You have a split exact sequence $0\to A\to A\oplus B\to B\to 0$ which produces the commutative diagram with split exact rows $$\require{AMScd} \begin{CD} 0 @>>> \coprod_{i} \text{Hom} \left( A, X_{i} \right) @>>> \coprod_{i} \text{Hom} \left( A\oplus B, X_{i} \right) @>>> \coprod_{i} \text{Hom} \left( B, X_{i} \right) @>>> 0 \\ @. @VVV @VVV @VVV \\ 0 @>>> \text{Hom} \left( A, \coprod_{i} X_{i} \right) @>>> \text{Hom} \left( A\oplus B, \coprod_{i} X_{i} \right) @>>> \text{Hom} \left( B, \coprod_{i} X_{i} \right) @>>> 0 \end{CD}$$ where the middle vertical row is an isomorphism by assumption. Consequently, the left vertical arrow is monic, while the right vertical arrow is epic. By exchanging the roles of $A$ and $B$, we prove that these arrows are, in fact, isomorphisms.

Answer 3

In what follows, I shall add some detail to user14972's answer from the perspective of retract. Some more details and conventions are introduced in my question (post) Complete compactness and retract .

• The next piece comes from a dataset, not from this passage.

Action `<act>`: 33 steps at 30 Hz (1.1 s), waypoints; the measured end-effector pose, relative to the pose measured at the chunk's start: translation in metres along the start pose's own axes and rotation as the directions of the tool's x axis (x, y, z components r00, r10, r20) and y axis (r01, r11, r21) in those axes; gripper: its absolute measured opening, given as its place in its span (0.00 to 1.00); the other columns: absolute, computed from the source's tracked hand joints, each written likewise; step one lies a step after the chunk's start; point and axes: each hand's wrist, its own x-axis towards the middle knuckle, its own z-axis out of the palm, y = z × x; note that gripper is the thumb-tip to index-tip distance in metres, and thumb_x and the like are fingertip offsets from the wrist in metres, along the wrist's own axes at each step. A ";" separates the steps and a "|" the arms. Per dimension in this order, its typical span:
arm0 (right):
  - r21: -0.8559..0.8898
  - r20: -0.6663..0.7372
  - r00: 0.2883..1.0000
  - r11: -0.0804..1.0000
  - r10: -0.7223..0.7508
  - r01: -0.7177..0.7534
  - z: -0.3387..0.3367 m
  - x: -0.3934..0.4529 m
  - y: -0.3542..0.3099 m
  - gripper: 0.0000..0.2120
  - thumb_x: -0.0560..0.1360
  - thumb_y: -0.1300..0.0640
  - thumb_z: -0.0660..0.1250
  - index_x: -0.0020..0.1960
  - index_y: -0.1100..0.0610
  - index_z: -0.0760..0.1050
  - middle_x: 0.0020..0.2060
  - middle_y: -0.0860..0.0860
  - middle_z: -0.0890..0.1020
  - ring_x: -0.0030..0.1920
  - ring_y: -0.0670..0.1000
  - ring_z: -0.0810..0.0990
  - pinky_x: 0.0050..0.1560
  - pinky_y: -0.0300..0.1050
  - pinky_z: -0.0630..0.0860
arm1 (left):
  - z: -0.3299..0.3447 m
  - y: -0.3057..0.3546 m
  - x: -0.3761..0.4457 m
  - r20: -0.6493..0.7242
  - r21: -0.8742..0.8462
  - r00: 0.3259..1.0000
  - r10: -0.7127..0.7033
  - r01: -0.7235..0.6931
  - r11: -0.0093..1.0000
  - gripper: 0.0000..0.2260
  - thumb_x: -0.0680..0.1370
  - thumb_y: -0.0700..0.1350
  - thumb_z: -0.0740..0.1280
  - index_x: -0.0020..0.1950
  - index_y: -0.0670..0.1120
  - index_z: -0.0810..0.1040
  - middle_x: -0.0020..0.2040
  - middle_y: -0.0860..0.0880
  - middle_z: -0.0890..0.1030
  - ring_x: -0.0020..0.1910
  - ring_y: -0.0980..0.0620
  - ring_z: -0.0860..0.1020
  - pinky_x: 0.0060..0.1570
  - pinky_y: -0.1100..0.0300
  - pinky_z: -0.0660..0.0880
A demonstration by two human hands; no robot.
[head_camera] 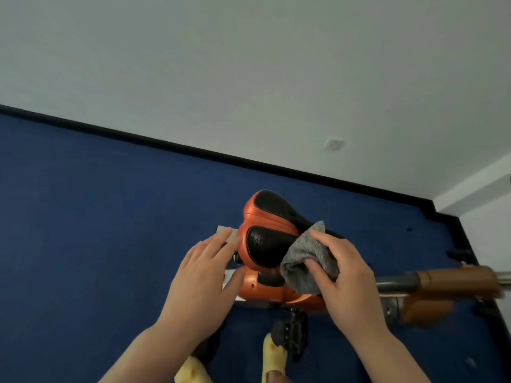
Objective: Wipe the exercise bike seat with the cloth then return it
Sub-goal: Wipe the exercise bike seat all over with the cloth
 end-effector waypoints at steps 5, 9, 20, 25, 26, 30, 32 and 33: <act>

Let $\alpha: \mathsf{I} \rightarrow \mathsf{C}$ be a functor (i.e. a diagram in $\mathsf{C}$), where $\mathsf{I}$ is filtered, viewing the retract as a coequalizer (which is a special finite colimit), we have \begin{align} \varinjlim_{i \in \mathsf{I}} \mathrm{Hom}_{\mathsf{C}}(Y, \alpha(i)) &= \varinjlim_{i \in \mathsf{I}} \mathrm{Hom}_{\mathsf{C}}\left(\varinjlim_{j \in \mathsf{J} := \{0,1\} } X, \alpha(i)\right) \\ &= \varinjlim_{i \in \mathsf{I}} \varprojlim_{j \in \mathsf{J} := \{0,1\} } \mathrm{Hom}_{\mathsf{C}}( X, \alpha(i)) \\ &\cong \varprojlim_{j \in \mathsf{J} := \{0,1\} } \varinjlim_{i \in \mathsf{I}} \mathrm{Hom}_{\mathsf{C}}( X, \alpha(i)) \\ &\cong \varprojlim_{j \in \mathsf{J} := \{0,1\} } \mathrm{Hom}_{\mathsf{C}}( X, \varinjlim_{i \in \mathsf{I}} \alpha(i)) \\ &\cong \mathrm{Hom}_{\mathsf{C}}\left(\varinjlim_{j \in \mathsf{J} := \{0,1\} } X, \varinjlim_{i \in \mathsf{I}} \alpha(i)\right) \\ &\cong \mathrm{Hom}_{\mathsf{C}}(Y, \varinjlim_{i \in \mathsf{I}} \alpha(i)). \end{align} On the third line, we interchanged the order of limits and colimits because filtered colimits commute with finite limits in the category of sets. (See post About a specific step in a proof of the fact that filtered colimits and finite limits commute in $\mathbf{Set}$ .) The fourth line holds since $X$ is compact.